To accomplish this, the procedure is much the same as joining resistors in series, with the primary difference being that you will wire it in parallel rather than series:
i. Decide on the resistor value you’ll need in Ohms (typically the same as your speaker’s resistance: for example, to get a crossover, see a 4 with an eight-speaker, you’ll connect an eight resistor in parallel with the four resistors.
ii. To use a resistor with a speaker wire and a speaker, link the resistor towards the positive and negative terminals of the device (you do not have to connect the resistor directly to the speaker if that is a concern).
iii. Ensure that any uncovered speaker wire or resistor leads are completely covered and insulated so that they do not produce a short-circuit with neighbouring wiring or metal.
- If you damage the cone, surround, spider, or other components of the speaker by disassembling it, no amount of coil wrapping expertise will be used. As a result, it would be advisable to either reconfigure the 16-ohm speaker with just an 8-ohm kit or sell the speaker and purchase an 8-ohm device. Depending on the company, you may buy a speaker kit and assemble it yourself, which is a relatively simple task if done correctly.
Frequently Asked Questions:
- What does ohm rating in speakers mean?
Answer; when measuring speaker impedance or resistance, the unit of measurement is called an ‘OHM.’ It is easier for an amplifier to effectively send power to a speaker when the speaker’s impedance is low, measured in Ohms.
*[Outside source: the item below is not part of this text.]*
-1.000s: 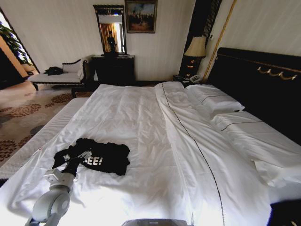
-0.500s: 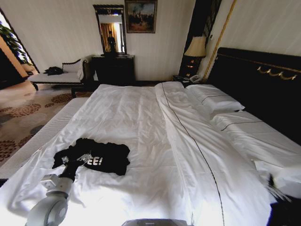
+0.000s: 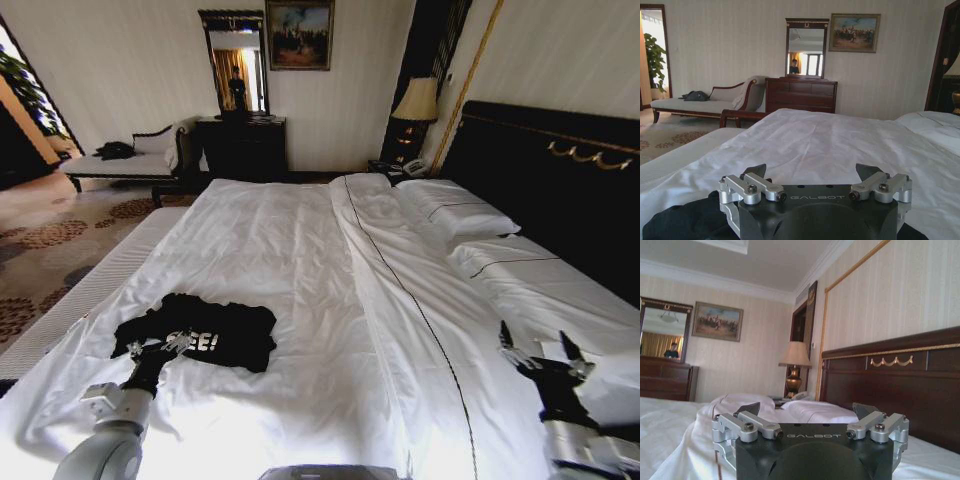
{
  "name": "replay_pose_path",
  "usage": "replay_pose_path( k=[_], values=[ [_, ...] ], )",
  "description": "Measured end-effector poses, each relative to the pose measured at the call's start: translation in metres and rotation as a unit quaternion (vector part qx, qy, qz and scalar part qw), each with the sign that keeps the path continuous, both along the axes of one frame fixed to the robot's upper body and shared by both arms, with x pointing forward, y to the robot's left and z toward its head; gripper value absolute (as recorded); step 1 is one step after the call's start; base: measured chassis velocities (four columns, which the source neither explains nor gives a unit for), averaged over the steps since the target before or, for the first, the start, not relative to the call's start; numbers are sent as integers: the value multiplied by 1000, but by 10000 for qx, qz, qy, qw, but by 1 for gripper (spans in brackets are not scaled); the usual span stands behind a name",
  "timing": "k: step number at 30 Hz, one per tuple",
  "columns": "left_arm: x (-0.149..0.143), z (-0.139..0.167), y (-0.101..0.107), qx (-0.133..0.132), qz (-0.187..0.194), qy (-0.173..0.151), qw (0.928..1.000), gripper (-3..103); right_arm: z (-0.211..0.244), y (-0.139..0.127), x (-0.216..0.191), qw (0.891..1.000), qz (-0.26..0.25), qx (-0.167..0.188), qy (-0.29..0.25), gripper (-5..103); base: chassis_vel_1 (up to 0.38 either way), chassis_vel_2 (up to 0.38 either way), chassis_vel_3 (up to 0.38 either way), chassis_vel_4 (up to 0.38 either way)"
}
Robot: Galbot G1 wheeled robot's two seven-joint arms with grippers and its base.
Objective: Fold the clothes on the bed.
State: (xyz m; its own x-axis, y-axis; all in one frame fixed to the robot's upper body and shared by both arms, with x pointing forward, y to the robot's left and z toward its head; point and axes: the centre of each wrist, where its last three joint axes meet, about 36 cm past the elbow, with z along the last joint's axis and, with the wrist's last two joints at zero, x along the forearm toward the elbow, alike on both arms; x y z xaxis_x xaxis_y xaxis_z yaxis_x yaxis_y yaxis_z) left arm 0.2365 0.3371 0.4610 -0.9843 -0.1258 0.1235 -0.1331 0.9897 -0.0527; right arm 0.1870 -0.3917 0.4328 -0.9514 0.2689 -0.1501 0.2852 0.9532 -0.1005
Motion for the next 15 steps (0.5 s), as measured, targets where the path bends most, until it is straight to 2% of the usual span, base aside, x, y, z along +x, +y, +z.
replay_pose_path(
  k=[9, 15],
  values=[
    [0, 0, -2, -7, -9, 0, 10000, 100, -8, 7, -2, 9999, -54, -21, 103, 100, 0, 0, 0, 0],
    [0, -1, -1, -10, -3, 12, 10000, 100, -9, 8, -1, 9999, -53, -41, 99, 100, 88, 73, -83, -95]
  ],
)
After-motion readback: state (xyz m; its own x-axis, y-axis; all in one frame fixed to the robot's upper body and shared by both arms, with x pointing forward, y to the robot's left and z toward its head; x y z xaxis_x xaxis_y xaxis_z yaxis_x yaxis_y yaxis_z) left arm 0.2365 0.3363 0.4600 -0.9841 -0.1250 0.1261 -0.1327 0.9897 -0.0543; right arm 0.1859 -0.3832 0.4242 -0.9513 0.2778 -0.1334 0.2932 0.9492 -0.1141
Impedance ratings of 4, 8, or 16 OHMs are commonly found in speakers.
Speakers are not precisely the same as resistors. Their impedance varies depending on the sound frequency they are playing in different places due to inductance and how an alternating current (AC) harmonic signal affects the voice coil. As a result, adding a resistor can somewhat affect the sound, as it can lead a speaker to perform slightly different ways across the entire spectrum of sound frequencies. However, for most parts, this is not a significant problem. Recognize that if you detect a difference, this could be the reason for your observations.
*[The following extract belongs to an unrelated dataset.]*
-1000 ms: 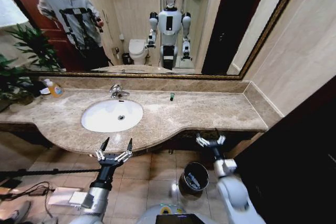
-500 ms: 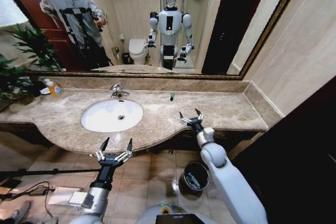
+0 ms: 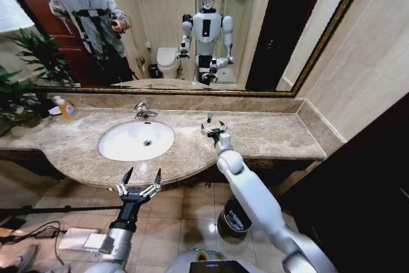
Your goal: Pick up the trash from the sink and place it in the trash bin.
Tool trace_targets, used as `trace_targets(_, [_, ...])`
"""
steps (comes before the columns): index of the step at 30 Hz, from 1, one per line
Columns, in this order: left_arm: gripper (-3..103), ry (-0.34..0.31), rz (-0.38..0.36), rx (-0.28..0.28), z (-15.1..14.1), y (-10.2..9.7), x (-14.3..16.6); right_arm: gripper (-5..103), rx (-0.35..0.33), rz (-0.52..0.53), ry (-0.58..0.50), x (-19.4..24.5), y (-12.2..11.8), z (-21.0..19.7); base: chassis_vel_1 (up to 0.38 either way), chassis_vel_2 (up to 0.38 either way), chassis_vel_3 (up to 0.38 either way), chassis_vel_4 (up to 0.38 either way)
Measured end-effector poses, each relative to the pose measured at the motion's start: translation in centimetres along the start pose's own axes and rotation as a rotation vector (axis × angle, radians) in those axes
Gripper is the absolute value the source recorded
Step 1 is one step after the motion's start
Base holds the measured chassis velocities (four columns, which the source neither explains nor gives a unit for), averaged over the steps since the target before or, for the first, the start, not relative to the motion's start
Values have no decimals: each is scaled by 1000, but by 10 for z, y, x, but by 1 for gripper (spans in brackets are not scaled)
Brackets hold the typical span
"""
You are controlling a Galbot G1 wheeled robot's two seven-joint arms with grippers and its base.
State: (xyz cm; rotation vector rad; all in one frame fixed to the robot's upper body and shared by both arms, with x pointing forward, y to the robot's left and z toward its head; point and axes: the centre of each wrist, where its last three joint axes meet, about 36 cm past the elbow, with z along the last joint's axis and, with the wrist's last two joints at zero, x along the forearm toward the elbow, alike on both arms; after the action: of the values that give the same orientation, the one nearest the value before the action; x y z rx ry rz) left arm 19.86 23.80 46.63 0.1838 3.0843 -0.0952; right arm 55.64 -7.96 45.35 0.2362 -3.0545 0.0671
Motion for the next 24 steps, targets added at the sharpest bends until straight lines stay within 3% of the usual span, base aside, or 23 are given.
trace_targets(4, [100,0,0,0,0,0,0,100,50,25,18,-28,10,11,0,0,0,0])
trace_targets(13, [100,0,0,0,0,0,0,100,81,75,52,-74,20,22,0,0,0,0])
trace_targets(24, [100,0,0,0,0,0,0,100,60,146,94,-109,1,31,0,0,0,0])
The tweeter is often more efficient (has a greater decibel output) than the other speakers in a speakers system. When it comes to this situation, a mismatch is sometimes referred to as “too bright.” When tweeters are mismatched with intermediate or woofer full-range speakers, the sound is harsh and unnatural, and the music sounds distorted and strange. As a result of the fact that tweeters are shorter and operate in a slightly different manner than more prominent speakers such as midrange or woofers, it is not uncommon for them to sound overly “bright.”